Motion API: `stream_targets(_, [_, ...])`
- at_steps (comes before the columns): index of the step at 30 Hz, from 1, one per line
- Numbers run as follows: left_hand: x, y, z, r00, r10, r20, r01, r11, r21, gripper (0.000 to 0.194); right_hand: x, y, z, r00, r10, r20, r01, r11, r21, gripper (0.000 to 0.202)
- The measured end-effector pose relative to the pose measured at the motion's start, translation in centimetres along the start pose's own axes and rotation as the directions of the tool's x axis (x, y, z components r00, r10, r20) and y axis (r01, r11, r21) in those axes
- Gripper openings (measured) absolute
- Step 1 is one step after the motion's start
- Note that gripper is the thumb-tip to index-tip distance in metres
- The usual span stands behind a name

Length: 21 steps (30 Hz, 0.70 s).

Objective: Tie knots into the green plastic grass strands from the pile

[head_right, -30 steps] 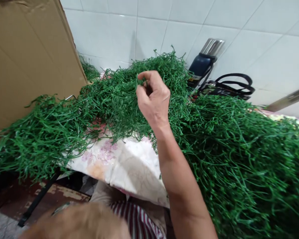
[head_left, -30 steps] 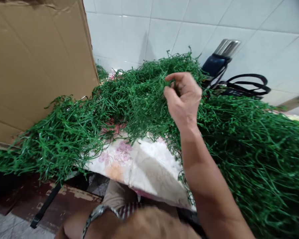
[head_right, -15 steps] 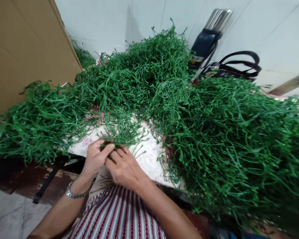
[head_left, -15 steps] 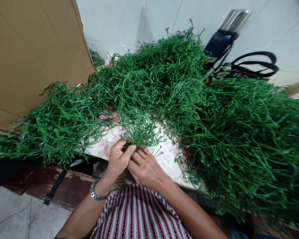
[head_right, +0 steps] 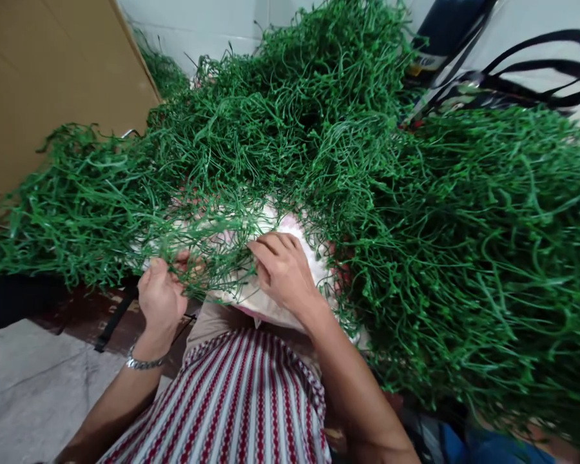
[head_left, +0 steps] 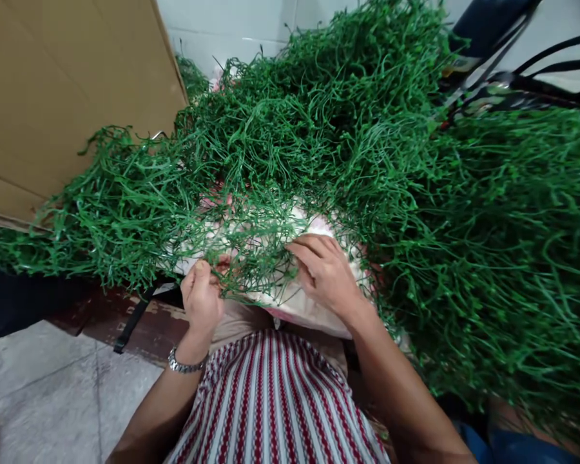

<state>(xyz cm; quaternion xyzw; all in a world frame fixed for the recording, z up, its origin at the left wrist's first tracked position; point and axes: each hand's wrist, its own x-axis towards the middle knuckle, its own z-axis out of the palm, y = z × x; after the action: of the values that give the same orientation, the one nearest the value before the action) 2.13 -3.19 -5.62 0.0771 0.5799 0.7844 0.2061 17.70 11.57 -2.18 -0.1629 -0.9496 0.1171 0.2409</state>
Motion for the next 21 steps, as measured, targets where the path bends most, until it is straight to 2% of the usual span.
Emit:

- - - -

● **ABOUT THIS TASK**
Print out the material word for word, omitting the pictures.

● **YOUR RESPONSE**
Motion API: `stream_targets(_, [_, ...])`
- at_steps (comes before the columns): index of the step at 30 Hz, from 1, one per line
- Numbers run as follows: left_hand: x, y, z, r00, r10, r20, r01, r11, r21, gripper (0.000 to 0.194); right_hand: x, y, z, r00, r10, r20, r01, r11, r21, gripper (0.000 to 0.202)
- The measured end-effector pose relative to the pose measured at the motion's start, translation in centimetres along the start pose's own axes and rotation as the directions of the tool's x axis (x, y, z components r00, r10, r20) and y axis (r01, r11, r21) in those axes
- Gripper openings (measured) absolute
- Step 1 is one step after the motion's start
- Note that gripper is the thumb-tip to index-tip distance in metres
- The usual span stands behind a name

Length: 21 steps (30 Hz, 0.70 s).

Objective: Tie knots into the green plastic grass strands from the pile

[head_right, -30 steps] 
[head_left, -30 steps] 
[head_right, -15 steps] 
[head_left, -15 steps] 
[head_right, +0 steps] 
[head_left, +0 steps] 

<state>(xyz cm; quaternion xyzw; all in a world frame fixed for the recording, z up, its origin at the left wrist's first tracked position; point and axes: each hand's wrist, its own x-axis towards the middle knuckle, its own z-axis out of the palm, y = z × x; after the action: of the values that give the same orientation, the one nearest the value before the action) 2.13 -3.19 -5.62 0.0771 0.5799 0.7844 0.2061 17.70 11.57 -2.18 -0.1629 -0.9496 0.1171 0.2409</state>
Motion for the next 21 steps, as measured, targets where the path bends most, until it is straight to 2% of the usual span.
Emit:

Nothing more remains in this exercise.